* **Given records**:
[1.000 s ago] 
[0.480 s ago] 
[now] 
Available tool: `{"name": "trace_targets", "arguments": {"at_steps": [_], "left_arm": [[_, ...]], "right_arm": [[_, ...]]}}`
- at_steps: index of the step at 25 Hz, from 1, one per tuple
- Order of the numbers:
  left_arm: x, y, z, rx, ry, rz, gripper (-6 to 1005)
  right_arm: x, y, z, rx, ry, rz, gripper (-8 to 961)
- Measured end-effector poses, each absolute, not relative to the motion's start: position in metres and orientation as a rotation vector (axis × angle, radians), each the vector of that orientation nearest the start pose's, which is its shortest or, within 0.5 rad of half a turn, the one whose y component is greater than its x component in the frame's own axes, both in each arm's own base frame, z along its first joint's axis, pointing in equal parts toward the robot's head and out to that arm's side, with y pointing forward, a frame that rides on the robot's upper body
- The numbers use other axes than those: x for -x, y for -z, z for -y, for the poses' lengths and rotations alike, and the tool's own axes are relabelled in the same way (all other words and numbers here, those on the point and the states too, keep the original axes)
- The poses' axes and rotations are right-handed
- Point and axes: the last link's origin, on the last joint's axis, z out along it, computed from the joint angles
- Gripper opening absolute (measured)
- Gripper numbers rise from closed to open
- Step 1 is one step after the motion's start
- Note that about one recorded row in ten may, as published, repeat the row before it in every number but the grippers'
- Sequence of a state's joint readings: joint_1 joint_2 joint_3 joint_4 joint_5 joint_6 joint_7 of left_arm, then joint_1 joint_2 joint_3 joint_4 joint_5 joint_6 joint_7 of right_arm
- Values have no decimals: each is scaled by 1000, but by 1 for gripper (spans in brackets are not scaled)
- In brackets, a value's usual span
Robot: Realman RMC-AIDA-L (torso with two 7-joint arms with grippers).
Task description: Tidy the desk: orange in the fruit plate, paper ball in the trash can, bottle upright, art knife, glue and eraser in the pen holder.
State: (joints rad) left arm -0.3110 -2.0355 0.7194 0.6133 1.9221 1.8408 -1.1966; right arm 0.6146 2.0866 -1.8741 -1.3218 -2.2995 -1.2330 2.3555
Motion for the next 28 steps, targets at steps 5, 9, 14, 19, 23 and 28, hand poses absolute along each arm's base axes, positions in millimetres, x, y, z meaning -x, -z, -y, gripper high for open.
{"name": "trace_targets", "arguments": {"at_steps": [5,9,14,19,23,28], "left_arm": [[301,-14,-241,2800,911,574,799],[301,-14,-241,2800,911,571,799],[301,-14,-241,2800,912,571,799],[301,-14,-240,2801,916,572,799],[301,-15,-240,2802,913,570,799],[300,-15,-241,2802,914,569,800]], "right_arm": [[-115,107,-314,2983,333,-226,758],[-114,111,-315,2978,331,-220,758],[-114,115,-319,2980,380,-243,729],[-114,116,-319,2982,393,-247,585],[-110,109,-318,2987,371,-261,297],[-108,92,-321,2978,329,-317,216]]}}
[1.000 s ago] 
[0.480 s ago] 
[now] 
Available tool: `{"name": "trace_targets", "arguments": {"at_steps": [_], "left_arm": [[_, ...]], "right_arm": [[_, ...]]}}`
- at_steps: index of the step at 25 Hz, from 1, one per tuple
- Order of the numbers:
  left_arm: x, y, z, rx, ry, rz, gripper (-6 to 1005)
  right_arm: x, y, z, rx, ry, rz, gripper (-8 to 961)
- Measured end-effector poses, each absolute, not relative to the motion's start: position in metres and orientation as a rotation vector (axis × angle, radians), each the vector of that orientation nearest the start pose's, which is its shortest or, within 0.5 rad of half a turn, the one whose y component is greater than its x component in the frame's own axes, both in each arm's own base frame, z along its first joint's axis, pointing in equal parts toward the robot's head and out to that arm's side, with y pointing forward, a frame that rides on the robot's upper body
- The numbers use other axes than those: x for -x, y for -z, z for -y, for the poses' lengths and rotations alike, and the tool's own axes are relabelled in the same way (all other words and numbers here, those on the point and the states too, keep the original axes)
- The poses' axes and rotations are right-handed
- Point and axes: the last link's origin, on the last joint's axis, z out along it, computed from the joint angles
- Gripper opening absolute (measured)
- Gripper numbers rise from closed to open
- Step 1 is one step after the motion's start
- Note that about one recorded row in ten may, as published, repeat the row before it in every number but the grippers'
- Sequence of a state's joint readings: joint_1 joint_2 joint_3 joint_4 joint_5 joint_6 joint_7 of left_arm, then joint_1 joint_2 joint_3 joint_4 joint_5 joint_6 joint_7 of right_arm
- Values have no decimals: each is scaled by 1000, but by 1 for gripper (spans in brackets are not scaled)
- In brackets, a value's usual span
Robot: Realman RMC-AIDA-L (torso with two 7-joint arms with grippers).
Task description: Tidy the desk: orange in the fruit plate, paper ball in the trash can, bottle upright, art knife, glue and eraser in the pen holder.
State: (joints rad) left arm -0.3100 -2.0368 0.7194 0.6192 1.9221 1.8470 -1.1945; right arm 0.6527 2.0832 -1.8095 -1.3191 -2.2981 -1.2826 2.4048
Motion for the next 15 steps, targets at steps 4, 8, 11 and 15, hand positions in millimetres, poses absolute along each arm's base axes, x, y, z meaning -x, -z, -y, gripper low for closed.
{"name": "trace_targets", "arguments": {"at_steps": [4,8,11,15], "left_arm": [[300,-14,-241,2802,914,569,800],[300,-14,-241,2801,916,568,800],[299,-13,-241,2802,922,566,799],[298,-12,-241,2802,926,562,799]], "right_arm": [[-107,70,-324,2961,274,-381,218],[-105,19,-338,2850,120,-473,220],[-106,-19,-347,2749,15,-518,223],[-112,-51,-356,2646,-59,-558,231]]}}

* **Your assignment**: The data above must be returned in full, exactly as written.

* **Task solution**:
[1.000 s ago] 
[0.480 s ago] 
[now] 
Available tool: `{"name": "trace_targets", "arguments": {"at_steps": [_], "left_arm": [[_, ...]], "right_arm": [[_, ...]]}}`
- at_steps: index of the step at 25 Hz, from 1, one per tuple
- Order of the numbers:
  left_arm: x, y, z, rx, ry, rz, gripper (-6 to 1005)
  right_arm: x, y, z, rx, ry, rz, gripper (-8 to 961)
- Measured end-effector poses, each absolute, not relative to the motion's start: position in metres and orientation as a rotation vector (axis × angle, radians), each the vector of that orientation nearest the start pose's, which is its shortest or, within 0.5 rad of half a turn, the one whose y component is greater than its x component in the frame's own axes, both in each arm's own base frame, z along its first joint's axis, pointing in equal parts toward the robot's head and out to that arm's side, with y pointing forward, a frame that rides on the robot's upper body
- The numbers use other axes than those: x for -x, y for -z, z for -y, for the poses' lengths and rotations alike, and the tool's own axes are relabelled in the same way (all other words and numbers here, those on the point and the states too, keep the original axes)
- The poses' axes and rotations are right-handed
- Point and axes: the last link's origin, on the last joint's axis, z out along it, computed from the joint angles
- Gripper opening absolute (measured)
- Gripper numbers rise from closed to open
- Step 1 is one step after the motion's start
- Note that about one recorded row in ten may, as published, repeat the row before it in every number but the grippers'
- Sequence of a state's joint readings: joint_1 joint_2 joint_3 joint_4 joint_5 joint_6 joint_7 of left_arm, then joint_1 joint_2 joint_3 joint_4 joint_5 joint_6 joint_7 of right_arm
- Values have no decimals: each is scaled by 1000, but by 1 for gripper (spans in brackets are not scaled)
- In brackets, a value's usual span
Robot: Realman RMC-AIDA-L (torso with two 7-joint arms with grippers).
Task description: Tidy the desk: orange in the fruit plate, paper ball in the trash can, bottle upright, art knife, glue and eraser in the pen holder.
State: (joints rad) left arm -0.3110 -2.0355 0.7194 0.6133 1.9221 1.8408 -1.1966; right arm 0.6146 2.0866 -1.8741 -1.3218 -2.2995 -1.2330 2.3555
Motion for the next 28 steps, targets at steps 5, 9, 14, 19, 23 and 28, hand poses absolute along each arm's base axes, positions in millimetres, x, y, z meaning -x, -z, -y, gripper high for open.
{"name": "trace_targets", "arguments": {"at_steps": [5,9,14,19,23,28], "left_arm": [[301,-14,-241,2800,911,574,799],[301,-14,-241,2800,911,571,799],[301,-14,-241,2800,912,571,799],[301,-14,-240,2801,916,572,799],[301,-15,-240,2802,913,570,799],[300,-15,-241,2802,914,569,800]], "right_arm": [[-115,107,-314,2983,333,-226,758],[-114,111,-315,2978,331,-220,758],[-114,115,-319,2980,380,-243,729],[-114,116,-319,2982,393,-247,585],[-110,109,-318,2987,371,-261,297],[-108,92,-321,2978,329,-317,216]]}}
[1.000 s ago] 
[0.480 s ago] 
[now] 
Available tool: `{"name": "trace_targets", "arguments": {"at_steps": [_], "left_arm": [[_, ...]], "right_arm": [[_, ...]]}}`
- at_steps: index of the step at 25 Hz, from 1, one per tuple
- Order of the numbers:
  left_arm: x, y, z, rx, ry, rz, gripper (-6 to 1005)
  right_arm: x, y, z, rx, ry, rz, gripper (-8 to 961)
- Measured end-effector poses, each absolute, not relative to the motion's start: position in metres and orientation as a rotation vector (axis × angle, radians), each the vector of that orientation nearest the start pose's, which is its shortest or, within 0.5 rad of half a turn, the one whose y component is greater than its x component in the frame's own axes, both in each arm's own base frame, z along its first joint's axis, pointing in equal parts toward the robot's head and out to that arm's side, with y pointing forward, a frame that rides on the robot's upper body
- The numbers use other axes than those: x for -x, y for -z, z for -y, for the poses' lengths and rotations alike, and the tool's own axes are relabelled in the same way (all other words and numbers here, those on the point and the states too, keep the original axes)
- The poses' axes and rotations are right-handed
- Point and axes: the last link's origin, on the last joint's axis, z out along it, computed from the joint angles
- Gripper opening absolute (measured)
- Gripper numbers rise from closed to open
- Step 1 is one step after the motion's start
- Note that about one recorded row in ten may, as published, repeat the row before it in every number but the grippers'
- Sequence of a state's joint readings: joint_1 joint_2 joint_3 joint_4 joint_5 joint_6 joint_7 of left_arm, then joint_1 joint_2 joint_3 joint_4 joint_5 joint_6 joint_7 of right_arm
- Values have no decimals: each is scaled by 1000, but by 1 for gripper (spans in brackets are not scaled)
- In brackets, a value's usual span
Robot: Realman RMC-AIDA-L (torso with two 7-joint arms with grippers).
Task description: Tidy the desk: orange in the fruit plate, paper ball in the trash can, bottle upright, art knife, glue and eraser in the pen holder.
State: (joints rad) left arm -0.3100 -2.0368 0.7194 0.6192 1.9221 1.8470 -1.1945; right arm 0.6527 2.0832 -1.8095 -1.3191 -2.2981 -1.2826 2.4048
Motion for the next 15 steps, targets at steps 4, 8, 11 and 15, hand positions in millimetres, poses absolute along each arm's base axes, x, y, z meaning -x, -z, -y, gripper low for closed.
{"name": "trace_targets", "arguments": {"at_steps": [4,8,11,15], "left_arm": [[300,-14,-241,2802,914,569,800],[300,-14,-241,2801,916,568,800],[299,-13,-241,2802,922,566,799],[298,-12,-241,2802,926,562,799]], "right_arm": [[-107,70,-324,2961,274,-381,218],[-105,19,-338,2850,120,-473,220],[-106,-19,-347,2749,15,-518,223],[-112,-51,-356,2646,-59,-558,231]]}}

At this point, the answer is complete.